4. Noted Industrialist and Banker Sir Annamalai Chettiar endowed Sri Meenakshi College in Chidambaram, Tamil Nadu, to promote Sanskrit and Tamil learning, in 1920, which would be given the status of an university (‘Annamalai University’) in 1927.
This is by no means an exhaustive list. It was clear among the Nationalist Indian leaders, almost all of whom received some form of English education, that an Indian education system was needed for 'national awakening', but they were divided in their approach. Gandhi's early approach was to reject English education and values (When asked what he thought about Western civilisation at the wake of Second World War, Gandhi remarked that it would be a good idea) as inappropriate for Indians, but he eventually came around to the alternative view espoused by Tagore, that "if a lamp of knowledge lit anywhere in the world, we should gratefully receive that light".
Nehru and most of his colleagues in the Indian cabinet (including his Education Ministers, Maulana Azad and Humayan Kabir) were proponents of this latter view: They instituted an Indian education system, which would be open to the ideas of the world, but would be driven by India's national requirements and priorities. However, English Language still persisted (and does) at the top of the skills ladder, earning the best jobs, salaries and even brides for prospective grooms.
Recently, however, there is an opposite trend gaining ground. With economic development and pre-eminence of the 'inside market', as the Indian consumers become the main source of business activity in the country rather than exports, the alternative narrative that the colonial education disrupted an Indian golden age is gaining ground. This is consistent with the ascendent Hindu nationalism, and an ideology that is likely to inform Narendra Modi's government, if he manages to come to power.

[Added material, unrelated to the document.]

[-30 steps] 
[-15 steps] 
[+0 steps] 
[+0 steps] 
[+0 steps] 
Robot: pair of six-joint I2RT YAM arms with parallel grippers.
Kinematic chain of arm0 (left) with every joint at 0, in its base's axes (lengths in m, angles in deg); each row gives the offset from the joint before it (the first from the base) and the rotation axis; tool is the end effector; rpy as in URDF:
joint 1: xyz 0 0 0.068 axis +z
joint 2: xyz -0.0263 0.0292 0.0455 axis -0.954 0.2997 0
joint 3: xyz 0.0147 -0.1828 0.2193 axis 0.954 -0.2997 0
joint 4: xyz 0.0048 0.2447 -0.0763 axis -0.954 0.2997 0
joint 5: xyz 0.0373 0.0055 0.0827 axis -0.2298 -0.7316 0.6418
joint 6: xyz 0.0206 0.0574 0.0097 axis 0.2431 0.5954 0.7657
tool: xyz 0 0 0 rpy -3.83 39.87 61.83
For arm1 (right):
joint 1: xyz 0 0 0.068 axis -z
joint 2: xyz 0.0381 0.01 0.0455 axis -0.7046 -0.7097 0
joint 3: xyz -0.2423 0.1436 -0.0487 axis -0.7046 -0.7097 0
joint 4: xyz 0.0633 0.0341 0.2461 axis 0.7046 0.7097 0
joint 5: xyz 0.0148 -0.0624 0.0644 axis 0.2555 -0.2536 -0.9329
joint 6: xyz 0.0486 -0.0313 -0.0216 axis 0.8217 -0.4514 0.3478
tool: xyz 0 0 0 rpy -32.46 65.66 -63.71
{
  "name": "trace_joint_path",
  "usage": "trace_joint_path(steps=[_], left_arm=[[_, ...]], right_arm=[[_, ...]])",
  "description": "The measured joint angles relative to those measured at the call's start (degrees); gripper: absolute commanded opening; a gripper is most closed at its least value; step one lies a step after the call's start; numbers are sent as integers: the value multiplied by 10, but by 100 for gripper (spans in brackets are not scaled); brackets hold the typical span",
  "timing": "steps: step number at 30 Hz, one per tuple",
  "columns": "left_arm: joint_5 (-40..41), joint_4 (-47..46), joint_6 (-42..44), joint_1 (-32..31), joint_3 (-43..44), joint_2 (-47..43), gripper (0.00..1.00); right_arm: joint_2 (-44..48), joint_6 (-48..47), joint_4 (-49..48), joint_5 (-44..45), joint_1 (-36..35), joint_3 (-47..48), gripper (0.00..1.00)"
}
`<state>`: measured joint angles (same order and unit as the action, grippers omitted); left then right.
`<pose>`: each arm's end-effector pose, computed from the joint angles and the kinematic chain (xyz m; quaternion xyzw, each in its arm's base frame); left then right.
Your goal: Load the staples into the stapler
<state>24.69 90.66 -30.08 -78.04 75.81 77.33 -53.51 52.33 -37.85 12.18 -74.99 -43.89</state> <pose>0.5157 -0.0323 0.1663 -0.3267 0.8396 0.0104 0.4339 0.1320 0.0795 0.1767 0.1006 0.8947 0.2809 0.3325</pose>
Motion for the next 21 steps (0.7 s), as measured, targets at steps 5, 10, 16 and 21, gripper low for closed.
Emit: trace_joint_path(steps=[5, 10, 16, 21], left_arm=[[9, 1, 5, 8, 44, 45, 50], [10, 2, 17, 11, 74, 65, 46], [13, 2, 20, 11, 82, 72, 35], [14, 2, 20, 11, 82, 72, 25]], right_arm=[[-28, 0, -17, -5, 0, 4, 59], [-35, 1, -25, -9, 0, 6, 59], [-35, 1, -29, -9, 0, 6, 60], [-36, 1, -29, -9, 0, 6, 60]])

The current dynamic about Foreign Education in India should be seen at this backdrop. As I intend to develop this narrative further (I am conscious that the story is still incomplete), I am learning several things that underlie India's attitude to Foreign Education: It is still a coveted thing for Indian middle class, which continues in its culture of government jobs and state patronage. However, at the same time, there is nothing Indian about rote learning, nor the Enlightenment project in India was a gift of British philanthropy. India may not need foreign institutions, nor it should go back to find its ancient route: Rather, the solution may lie in looking around for ideas of reformers such as Raja Rammohan, who imagined a new country within the civilisation of the old one. Indian education may need a reinvention, and this may happen outside the current ideas how this can be done.